With location data often used in crisis scenarios, the American Association for the Advancement of Science has created useful decision tree tools to complement its Location-Based Data in Crisis Situations: Principles and Guidelines Report. Specifically developed for individuals and organisations who are using geo-located data in humanitarian or crisis-based work, the decision trees focus on data collection and sharing. To make the influence of data ethics more tangible, they’ve also published case studies of data ethics failures and successes.
Another good implementation guide is the EU’s Data Ethics, which outlines data ethics principles alongside a questionnaire to guide users in understanding data ethics in their own context.

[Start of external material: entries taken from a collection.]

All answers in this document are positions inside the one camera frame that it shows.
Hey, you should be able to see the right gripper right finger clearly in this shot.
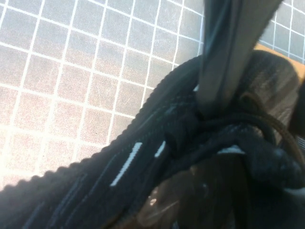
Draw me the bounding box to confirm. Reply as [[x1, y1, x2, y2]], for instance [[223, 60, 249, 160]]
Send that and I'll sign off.
[[289, 80, 305, 139]]

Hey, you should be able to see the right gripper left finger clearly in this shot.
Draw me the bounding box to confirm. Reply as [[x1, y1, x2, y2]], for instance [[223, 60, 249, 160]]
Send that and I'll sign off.
[[199, 0, 283, 117]]

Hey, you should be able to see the black knit sneaker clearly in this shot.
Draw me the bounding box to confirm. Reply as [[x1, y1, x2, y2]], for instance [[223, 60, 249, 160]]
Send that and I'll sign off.
[[0, 50, 305, 229]]

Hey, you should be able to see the brown cardboard shoe box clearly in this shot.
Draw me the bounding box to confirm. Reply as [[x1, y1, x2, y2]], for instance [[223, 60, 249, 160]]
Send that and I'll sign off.
[[254, 42, 305, 81]]

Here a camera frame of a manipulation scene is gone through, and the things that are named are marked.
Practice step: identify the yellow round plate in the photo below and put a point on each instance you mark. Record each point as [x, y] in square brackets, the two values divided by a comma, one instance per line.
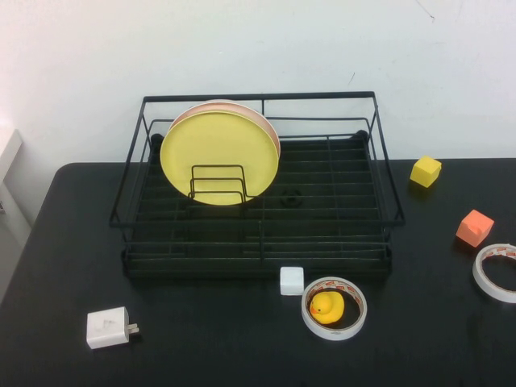
[217, 141]

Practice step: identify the pink round plate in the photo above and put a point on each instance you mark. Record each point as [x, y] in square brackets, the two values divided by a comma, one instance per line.
[225, 106]

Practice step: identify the small white cube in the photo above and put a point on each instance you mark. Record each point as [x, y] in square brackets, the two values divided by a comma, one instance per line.
[291, 281]

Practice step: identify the yellow rubber duck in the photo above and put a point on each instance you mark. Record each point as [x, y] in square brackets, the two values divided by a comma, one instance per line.
[326, 308]

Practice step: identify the white double-sided tape roll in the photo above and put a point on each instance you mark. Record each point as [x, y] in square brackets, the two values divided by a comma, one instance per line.
[477, 274]
[322, 331]

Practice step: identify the yellow foam cube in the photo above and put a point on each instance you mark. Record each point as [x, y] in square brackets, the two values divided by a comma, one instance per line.
[425, 171]

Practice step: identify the white power adapter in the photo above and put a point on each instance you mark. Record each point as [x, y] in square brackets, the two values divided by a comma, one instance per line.
[106, 327]

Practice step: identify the orange foam cube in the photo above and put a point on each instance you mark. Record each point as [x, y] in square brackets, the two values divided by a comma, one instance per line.
[473, 229]

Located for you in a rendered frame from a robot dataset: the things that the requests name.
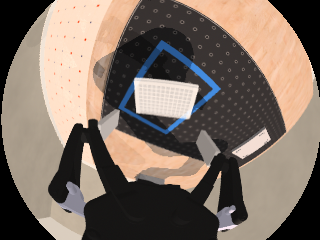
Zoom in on blue tape outline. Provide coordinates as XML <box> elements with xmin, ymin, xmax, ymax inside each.
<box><xmin>119</xmin><ymin>40</ymin><xmax>220</xmax><ymax>134</ymax></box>

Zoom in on white well plate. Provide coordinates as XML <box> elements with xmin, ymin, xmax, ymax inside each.
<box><xmin>134</xmin><ymin>77</ymin><xmax>199</xmax><ymax>119</ymax></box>

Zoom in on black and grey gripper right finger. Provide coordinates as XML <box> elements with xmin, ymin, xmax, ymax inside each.
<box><xmin>172</xmin><ymin>130</ymin><xmax>248</xmax><ymax>232</ymax></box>

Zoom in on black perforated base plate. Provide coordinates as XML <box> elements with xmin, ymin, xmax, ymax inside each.
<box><xmin>101</xmin><ymin>0</ymin><xmax>287</xmax><ymax>167</ymax></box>

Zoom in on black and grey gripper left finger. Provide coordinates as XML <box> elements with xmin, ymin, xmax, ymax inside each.
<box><xmin>48</xmin><ymin>109</ymin><xmax>149</xmax><ymax>222</ymax></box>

The Open Data Institute has created its own Data Ethics Canvas, a framework to help identify and manage ethical issues throughout a project using data, and which suits most contexts.
Data’s value also changes over time and throughout a workflow, something the Locus Charter ignores, along with the need to regularly re-evaluate data ethics and practices. One of the best approaches to assess changing data is the UK Government’s Data Ethics Framework, which employs an easy-to-use scoring system for three different project stages (start, during and after completion).
Creating and enforcing data ethics
While universal ethics guides are useful starting points, organisations would do well to create their own. Four common principles pertain to respect, fairness, accountability and transparency. The WFA however cautions against designing data ethics principles before understanding their operational impact. They further recommend creating a code of data ethics that complements an organisation’s existing privacy and security policies and reflects its culture, values and purpose.
In similar advice, the Alan Turing Institute recommends “concentrate[ing] on the content and nature of computational operations, rather than on the variety of digital technologies that enable them”. In addition, Accenture’s recommendations that the highest priority should be to “respect the persons behind the data” and “account for the downstream uses of datasets”.
To aid adoption of a data ethics code in your organisation, the WFA suggests first bringing everyone in an organisation on board (general awareness), before focusing on groups with specific responsibilities (focus groups). Just as important is to provide employees and colleagues with opportunities to raise concerns without fear of retaliation.
For those interested, there is a plethora of short online courses on data ethics:
- The University of San Francisco’s Center for Applied Data Ethics offers an Intro to Data Ethics Certificate
- The University of Michigan offers a Data Science Ethics course
- LinkedIn Learning has a Data Ethics: Making Data-Driven Decisions course
- O’Reilly tech learning offers an Ethics and Data Science course
Setting the tone
The Locus Charter, despite its shortfalls, brings location data into the fold of data ethics, and empowers individuals and organisations with a starting point. It promotes existing data ethics and inspires further adoption. Already, The Real Estate Data Foundation has followed suit by establishing its own Data Ethics Steering Group in April 2021 to look at data ethics in property technology, building information modelling, and GIS.
Data ethics concern everyone in an organisation, and places an obligation on everyone. Codifying morality through data ethics might seem tedious or like yet another bureaucratic management headache. It does not need to be. On the contrary, it will bring consistency and psychological comfort to you and everyone in your organisation working with data.